Check each line of the listing below for "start" and state how many lines contain it, with no other words.

▶ _Supplied information_:
════

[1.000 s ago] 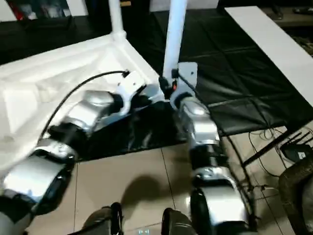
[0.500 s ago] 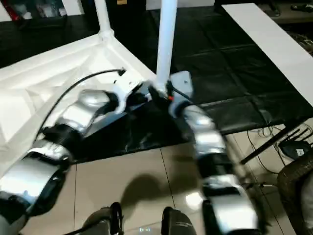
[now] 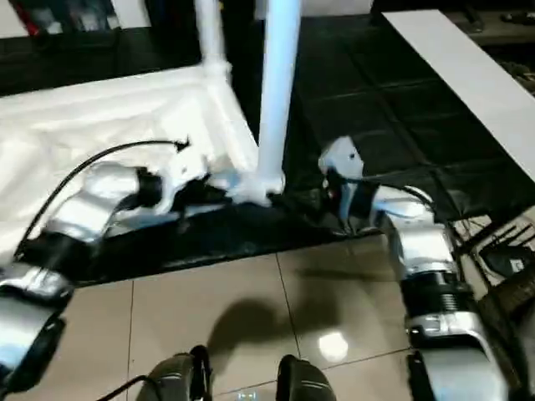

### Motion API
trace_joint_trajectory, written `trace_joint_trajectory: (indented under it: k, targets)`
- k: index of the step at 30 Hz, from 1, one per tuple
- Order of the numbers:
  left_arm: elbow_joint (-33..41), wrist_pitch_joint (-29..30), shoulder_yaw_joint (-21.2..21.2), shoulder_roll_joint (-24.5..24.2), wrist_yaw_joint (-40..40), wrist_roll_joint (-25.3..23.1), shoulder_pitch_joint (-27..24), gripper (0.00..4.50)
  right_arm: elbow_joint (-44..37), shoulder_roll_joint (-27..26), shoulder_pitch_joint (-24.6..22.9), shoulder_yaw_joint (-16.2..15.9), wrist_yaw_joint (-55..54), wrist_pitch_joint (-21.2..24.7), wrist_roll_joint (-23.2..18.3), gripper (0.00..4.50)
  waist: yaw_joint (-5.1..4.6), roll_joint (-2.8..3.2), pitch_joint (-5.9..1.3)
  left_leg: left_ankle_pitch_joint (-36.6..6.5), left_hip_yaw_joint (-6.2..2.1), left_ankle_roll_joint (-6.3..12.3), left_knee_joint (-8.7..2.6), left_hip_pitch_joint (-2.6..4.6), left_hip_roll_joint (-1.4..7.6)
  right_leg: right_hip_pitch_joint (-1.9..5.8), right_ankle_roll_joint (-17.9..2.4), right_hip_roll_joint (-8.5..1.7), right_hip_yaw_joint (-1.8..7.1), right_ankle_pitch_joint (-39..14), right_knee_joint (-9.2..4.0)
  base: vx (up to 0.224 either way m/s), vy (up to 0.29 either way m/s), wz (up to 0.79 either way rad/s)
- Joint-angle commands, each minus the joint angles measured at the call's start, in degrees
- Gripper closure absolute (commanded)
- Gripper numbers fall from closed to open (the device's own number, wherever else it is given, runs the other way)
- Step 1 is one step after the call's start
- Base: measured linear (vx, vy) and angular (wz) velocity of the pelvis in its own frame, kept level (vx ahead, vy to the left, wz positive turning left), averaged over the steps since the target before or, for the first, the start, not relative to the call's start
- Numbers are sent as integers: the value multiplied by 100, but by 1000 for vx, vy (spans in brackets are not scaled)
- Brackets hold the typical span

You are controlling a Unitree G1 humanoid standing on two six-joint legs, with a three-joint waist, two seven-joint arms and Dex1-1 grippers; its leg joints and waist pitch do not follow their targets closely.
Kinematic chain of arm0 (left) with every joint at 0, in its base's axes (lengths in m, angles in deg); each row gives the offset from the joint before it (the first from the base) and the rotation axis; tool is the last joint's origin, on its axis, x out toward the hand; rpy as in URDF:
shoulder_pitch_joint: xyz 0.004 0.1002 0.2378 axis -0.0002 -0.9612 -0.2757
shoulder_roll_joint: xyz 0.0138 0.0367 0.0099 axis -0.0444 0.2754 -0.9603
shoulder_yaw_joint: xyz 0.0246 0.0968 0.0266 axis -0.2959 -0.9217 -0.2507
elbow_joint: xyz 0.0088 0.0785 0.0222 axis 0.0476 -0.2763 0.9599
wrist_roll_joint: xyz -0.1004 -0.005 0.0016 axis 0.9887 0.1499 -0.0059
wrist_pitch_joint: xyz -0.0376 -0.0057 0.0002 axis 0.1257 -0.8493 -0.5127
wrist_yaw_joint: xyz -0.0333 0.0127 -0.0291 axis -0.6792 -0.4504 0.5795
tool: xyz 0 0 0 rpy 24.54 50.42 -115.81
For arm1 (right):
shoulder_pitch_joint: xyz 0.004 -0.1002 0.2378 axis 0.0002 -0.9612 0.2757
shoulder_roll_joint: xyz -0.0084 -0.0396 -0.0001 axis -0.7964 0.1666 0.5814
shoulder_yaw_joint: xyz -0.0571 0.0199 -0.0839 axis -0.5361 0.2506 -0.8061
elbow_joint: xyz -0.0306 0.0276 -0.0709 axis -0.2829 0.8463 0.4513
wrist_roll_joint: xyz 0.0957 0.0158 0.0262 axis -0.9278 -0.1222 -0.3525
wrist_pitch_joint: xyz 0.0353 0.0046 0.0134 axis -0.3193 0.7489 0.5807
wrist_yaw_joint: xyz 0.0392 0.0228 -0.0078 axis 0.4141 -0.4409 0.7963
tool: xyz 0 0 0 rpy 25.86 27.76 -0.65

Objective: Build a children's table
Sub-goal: Rotate leg to tighten

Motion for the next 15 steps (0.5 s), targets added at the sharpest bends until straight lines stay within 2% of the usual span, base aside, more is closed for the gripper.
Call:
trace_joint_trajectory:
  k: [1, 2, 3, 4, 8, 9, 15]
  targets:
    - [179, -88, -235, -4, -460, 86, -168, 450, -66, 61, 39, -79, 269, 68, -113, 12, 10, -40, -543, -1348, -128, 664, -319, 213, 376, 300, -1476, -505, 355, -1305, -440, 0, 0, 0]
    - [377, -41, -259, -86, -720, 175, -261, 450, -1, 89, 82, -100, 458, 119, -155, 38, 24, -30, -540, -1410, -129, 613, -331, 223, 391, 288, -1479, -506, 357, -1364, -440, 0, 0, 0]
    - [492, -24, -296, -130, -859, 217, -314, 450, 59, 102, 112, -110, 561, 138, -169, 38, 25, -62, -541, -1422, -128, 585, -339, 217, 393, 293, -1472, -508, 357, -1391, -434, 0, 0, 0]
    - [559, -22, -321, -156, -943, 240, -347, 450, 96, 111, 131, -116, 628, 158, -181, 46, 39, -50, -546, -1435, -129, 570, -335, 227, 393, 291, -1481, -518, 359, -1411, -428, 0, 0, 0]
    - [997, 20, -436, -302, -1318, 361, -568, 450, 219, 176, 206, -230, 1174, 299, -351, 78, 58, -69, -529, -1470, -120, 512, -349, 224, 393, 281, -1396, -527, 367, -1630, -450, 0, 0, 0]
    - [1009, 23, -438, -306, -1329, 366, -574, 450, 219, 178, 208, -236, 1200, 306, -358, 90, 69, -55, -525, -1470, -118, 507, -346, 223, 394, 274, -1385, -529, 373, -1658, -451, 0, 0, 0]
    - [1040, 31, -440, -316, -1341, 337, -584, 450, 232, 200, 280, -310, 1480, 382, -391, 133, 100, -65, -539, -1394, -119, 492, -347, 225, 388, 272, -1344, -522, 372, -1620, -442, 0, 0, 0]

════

▶ _Written response_:
3